What is being asked
Every line of the material below that holds the string "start" should be copied.

****************************************

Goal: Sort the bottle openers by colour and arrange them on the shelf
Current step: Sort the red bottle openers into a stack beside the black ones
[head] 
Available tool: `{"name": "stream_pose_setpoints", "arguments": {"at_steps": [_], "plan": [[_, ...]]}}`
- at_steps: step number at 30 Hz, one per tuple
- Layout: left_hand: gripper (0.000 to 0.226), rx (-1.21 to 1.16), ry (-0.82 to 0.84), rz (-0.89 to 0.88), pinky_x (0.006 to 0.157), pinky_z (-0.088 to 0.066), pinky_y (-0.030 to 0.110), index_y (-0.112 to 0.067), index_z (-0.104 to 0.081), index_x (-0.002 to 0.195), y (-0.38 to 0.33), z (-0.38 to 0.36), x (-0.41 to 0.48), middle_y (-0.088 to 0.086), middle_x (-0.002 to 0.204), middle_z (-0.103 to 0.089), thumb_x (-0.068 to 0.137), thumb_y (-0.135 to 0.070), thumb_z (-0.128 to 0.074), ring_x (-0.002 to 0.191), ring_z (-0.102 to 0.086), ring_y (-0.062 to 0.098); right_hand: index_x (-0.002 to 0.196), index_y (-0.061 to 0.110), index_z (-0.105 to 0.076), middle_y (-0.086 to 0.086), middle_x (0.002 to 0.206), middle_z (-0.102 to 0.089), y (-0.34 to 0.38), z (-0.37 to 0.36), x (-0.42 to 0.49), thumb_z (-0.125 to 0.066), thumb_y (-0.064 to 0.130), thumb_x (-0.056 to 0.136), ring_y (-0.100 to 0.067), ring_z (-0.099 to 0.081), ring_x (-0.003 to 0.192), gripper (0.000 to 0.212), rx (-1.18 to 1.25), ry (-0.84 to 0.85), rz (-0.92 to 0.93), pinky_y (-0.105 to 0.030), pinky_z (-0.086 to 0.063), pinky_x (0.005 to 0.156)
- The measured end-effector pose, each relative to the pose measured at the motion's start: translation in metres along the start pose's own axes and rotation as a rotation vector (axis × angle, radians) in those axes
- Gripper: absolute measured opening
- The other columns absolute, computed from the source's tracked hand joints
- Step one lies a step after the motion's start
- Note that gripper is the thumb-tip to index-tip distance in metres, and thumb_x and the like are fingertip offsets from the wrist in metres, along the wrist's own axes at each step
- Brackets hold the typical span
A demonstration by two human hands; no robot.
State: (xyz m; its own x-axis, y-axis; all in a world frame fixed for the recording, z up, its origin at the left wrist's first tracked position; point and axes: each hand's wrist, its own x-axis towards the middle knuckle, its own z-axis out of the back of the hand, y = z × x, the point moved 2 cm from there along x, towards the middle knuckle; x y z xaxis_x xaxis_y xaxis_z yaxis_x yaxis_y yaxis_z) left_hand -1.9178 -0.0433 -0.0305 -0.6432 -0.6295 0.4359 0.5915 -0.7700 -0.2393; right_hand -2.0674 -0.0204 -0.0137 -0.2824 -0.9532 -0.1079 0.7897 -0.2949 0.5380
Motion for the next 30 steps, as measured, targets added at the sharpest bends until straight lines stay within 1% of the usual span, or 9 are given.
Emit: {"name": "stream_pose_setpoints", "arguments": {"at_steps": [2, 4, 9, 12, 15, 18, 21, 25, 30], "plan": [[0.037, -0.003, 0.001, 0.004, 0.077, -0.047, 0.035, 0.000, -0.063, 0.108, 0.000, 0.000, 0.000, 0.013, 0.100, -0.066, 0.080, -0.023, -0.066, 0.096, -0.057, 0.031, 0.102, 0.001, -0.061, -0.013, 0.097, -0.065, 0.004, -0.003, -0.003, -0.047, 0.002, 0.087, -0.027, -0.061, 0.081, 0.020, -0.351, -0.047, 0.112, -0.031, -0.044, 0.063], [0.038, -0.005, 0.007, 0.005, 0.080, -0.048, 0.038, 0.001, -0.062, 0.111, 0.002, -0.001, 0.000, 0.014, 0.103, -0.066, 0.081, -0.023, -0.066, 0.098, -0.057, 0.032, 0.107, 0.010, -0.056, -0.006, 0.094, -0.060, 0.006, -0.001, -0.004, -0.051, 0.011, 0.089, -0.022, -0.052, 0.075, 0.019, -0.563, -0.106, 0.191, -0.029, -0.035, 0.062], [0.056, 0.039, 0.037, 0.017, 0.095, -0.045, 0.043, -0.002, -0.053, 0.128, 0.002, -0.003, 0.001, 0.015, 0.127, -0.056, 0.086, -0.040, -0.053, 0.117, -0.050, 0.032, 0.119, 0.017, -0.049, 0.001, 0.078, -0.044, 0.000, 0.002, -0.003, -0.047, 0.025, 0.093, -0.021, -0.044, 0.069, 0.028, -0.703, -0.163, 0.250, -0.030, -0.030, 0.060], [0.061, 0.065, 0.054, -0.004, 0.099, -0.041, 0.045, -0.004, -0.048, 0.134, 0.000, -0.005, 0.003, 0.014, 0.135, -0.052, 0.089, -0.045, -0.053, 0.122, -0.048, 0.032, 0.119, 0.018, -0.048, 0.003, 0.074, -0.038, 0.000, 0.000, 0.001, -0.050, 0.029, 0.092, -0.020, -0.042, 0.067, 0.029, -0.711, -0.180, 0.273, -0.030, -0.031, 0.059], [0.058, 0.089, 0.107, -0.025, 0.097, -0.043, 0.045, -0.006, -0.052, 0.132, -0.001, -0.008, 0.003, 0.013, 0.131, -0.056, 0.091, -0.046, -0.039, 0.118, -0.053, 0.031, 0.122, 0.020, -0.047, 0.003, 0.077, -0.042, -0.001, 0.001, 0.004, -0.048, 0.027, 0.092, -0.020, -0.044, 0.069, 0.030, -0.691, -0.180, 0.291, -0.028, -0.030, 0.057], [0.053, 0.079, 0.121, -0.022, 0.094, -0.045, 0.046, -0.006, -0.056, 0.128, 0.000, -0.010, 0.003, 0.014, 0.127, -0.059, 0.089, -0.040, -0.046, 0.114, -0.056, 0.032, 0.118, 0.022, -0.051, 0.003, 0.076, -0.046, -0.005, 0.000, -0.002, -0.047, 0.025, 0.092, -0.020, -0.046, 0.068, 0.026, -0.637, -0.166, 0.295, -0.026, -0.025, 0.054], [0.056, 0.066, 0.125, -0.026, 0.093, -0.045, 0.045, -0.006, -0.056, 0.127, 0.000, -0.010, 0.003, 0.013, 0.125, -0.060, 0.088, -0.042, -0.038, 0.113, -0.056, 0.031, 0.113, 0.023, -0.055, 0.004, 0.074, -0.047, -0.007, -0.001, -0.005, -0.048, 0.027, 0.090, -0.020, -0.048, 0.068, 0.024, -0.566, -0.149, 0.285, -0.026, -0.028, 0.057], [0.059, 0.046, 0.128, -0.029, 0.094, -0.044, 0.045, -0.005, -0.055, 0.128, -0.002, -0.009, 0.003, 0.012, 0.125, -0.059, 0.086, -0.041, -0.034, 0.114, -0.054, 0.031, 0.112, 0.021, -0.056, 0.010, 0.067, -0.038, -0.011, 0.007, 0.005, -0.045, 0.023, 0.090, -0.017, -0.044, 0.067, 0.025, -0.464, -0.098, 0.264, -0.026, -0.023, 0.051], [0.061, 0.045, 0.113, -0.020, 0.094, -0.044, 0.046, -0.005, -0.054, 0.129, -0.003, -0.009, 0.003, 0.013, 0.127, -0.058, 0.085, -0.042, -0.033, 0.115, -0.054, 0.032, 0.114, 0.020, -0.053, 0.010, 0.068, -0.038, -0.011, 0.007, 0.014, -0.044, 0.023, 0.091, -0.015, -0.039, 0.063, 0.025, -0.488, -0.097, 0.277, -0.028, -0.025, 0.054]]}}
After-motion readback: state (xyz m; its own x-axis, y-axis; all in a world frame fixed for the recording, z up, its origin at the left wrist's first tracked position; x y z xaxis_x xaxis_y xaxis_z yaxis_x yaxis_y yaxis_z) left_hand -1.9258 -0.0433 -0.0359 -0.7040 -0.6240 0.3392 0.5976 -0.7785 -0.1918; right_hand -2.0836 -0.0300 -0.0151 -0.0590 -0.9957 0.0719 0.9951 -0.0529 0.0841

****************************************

Your solution
- The measured end-effector pose, each relative to the pose measured at the motion's start: translation in metres along the start pose's own axes and rotation as a rotation vector (axis × angle, radians) in those axes
- Step one lies a step after the motion's start

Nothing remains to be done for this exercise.